> **Task to complete**
What this exercise needs is every entry restated as written, with no pictures.

> **Record set**
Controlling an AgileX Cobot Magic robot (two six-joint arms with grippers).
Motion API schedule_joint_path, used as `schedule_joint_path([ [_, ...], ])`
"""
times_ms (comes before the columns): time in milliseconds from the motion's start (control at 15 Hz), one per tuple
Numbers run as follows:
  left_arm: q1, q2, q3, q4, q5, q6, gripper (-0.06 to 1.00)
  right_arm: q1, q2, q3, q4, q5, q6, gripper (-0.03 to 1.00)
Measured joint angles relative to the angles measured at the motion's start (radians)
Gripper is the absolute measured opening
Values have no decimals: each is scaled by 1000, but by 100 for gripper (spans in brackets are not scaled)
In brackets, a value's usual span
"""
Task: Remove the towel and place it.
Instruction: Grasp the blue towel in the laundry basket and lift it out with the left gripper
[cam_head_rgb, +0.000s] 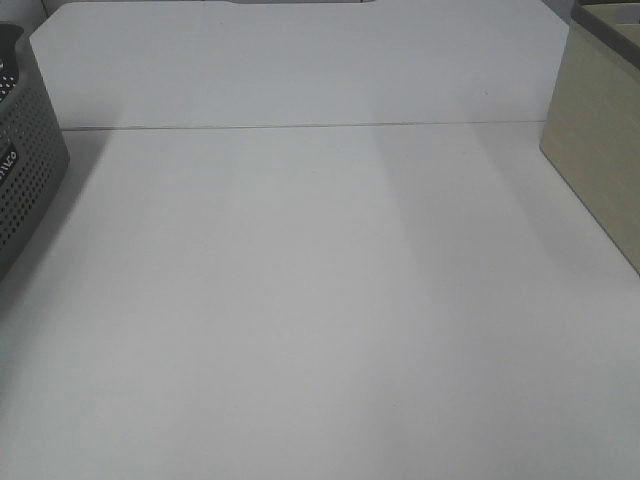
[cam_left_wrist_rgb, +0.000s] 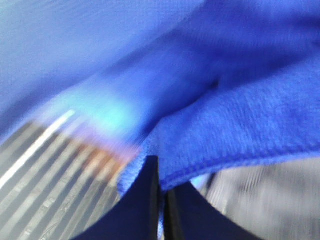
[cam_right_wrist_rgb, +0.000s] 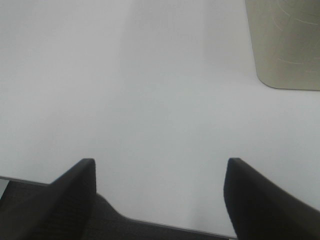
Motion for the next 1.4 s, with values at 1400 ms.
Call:
schedule_joint_path([
  [1400, -374, -635, -158, -390, -139, -22, 0, 0, 0, 0, 2, 0, 0, 71],
])
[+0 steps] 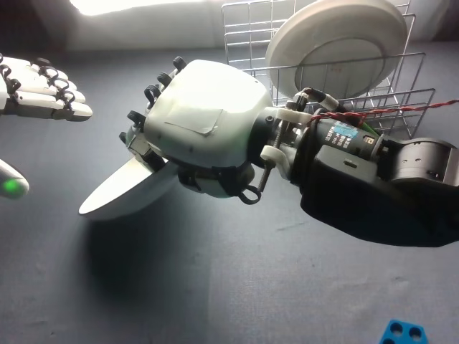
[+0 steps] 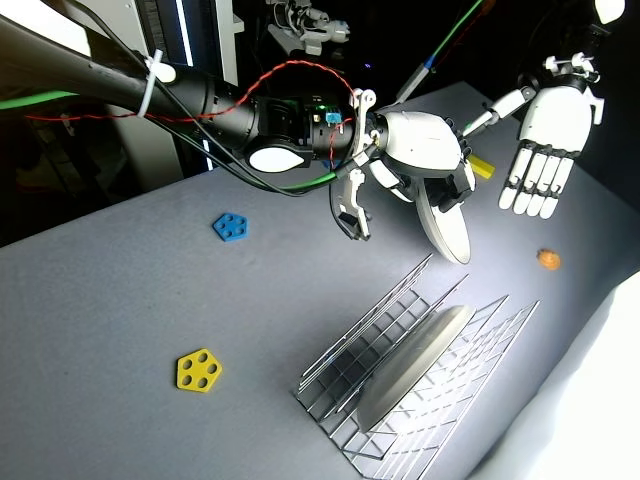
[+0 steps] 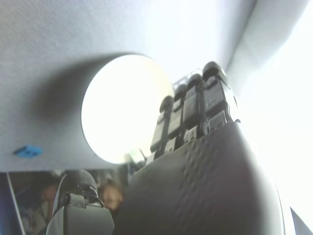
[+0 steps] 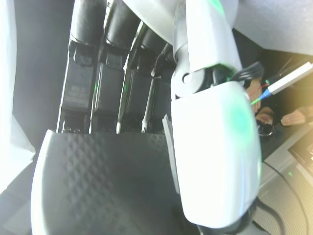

> **Task result**
Controlling an AgileX Cobot Magic robot (two six-joint arms with grippers).
Motion API schedule_joint_path, used as `schedule_joint_path([ [_, ...], ])`
"""
times_ms (comes before the columns): time in milliseconds from the motion's start (control at 15 Hz), one per tuple
Numbers run as follows:
  left_arm: q1, q2, q3, q4, q5, q6, gripper (-0.06 to 1.00)
  right_arm: q1, q2, q3, q4, q5, q6, gripper (-0.03 to 1.00)
Measured joint angles relative to the angles measured at the motion's start (radians)
Gripper is the absolute measured opening
Values have no decimals: each is scaled by 1000, but by 100 for gripper (spans in brackets are not scaled)
In brackets, a value's usual span
"""
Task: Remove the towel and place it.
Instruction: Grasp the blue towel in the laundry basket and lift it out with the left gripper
[cam_head_rgb, +0.000s] 
[cam_left_wrist_rgb, +0.000s] 
[cam_right_wrist_rgb, +0.000s] 
Motion for the next 1.4 s, with values at 1400 ms.
Call:
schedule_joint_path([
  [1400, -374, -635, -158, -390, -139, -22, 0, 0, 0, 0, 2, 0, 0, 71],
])
[+0 steps] 
[+0 steps] 
[+0 steps] 
[+0 steps] 

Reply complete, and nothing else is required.